Brief. Exactly the lines from the first line of the listing through the line containing "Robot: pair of" should appear in the output, unchanged.

Supplied information.
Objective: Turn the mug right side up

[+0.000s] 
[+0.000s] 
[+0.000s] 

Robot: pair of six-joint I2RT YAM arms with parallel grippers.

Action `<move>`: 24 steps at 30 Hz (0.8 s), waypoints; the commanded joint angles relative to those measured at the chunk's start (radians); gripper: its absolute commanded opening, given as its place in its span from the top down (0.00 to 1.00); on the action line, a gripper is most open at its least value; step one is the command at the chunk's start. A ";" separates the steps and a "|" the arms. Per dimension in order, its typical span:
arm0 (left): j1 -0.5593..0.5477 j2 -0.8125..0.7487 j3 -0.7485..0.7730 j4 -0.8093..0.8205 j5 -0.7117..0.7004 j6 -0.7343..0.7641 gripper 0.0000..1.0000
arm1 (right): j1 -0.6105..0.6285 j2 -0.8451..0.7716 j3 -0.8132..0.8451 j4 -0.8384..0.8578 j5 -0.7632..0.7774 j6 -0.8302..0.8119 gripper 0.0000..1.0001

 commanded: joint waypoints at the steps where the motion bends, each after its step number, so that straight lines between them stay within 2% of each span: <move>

Answer for this exercise.
Objective: Turn the mug right side up

[+0.000s] 
[+0.000s] 
[+0.000s] 

Robot: pair of six-joint I2RT YAM arms with parallel grippers.

There is no more to this answer.